**Problem statement**. Beginning with the line that contains "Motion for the", return every line down to the last one in the material below, exactly and with no others.

**Given data**.
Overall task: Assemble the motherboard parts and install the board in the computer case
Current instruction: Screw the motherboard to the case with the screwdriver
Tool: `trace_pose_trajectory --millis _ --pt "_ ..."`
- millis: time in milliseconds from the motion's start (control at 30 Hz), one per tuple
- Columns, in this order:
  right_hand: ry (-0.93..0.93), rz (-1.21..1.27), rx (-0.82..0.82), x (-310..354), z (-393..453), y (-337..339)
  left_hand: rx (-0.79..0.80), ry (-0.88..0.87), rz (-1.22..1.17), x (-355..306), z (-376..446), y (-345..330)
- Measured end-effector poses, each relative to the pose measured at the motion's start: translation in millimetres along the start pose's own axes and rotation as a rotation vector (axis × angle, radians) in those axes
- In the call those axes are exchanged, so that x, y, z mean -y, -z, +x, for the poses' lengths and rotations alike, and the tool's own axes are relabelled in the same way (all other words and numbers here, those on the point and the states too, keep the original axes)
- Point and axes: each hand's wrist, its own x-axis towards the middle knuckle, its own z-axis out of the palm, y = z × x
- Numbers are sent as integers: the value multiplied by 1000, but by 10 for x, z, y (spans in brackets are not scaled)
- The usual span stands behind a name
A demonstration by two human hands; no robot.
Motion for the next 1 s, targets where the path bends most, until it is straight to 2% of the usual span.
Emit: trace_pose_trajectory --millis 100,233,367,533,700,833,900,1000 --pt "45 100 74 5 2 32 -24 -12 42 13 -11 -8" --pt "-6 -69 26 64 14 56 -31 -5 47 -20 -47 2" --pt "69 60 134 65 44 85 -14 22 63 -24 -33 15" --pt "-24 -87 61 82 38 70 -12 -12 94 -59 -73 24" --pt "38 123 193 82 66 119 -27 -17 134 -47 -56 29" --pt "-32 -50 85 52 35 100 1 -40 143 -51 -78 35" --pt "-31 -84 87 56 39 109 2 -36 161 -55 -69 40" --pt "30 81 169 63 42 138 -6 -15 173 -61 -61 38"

**The completed task**.
Motion for the next 1 s, targets where the path bends most, until it is straight to 2% of the usual span.
Emit: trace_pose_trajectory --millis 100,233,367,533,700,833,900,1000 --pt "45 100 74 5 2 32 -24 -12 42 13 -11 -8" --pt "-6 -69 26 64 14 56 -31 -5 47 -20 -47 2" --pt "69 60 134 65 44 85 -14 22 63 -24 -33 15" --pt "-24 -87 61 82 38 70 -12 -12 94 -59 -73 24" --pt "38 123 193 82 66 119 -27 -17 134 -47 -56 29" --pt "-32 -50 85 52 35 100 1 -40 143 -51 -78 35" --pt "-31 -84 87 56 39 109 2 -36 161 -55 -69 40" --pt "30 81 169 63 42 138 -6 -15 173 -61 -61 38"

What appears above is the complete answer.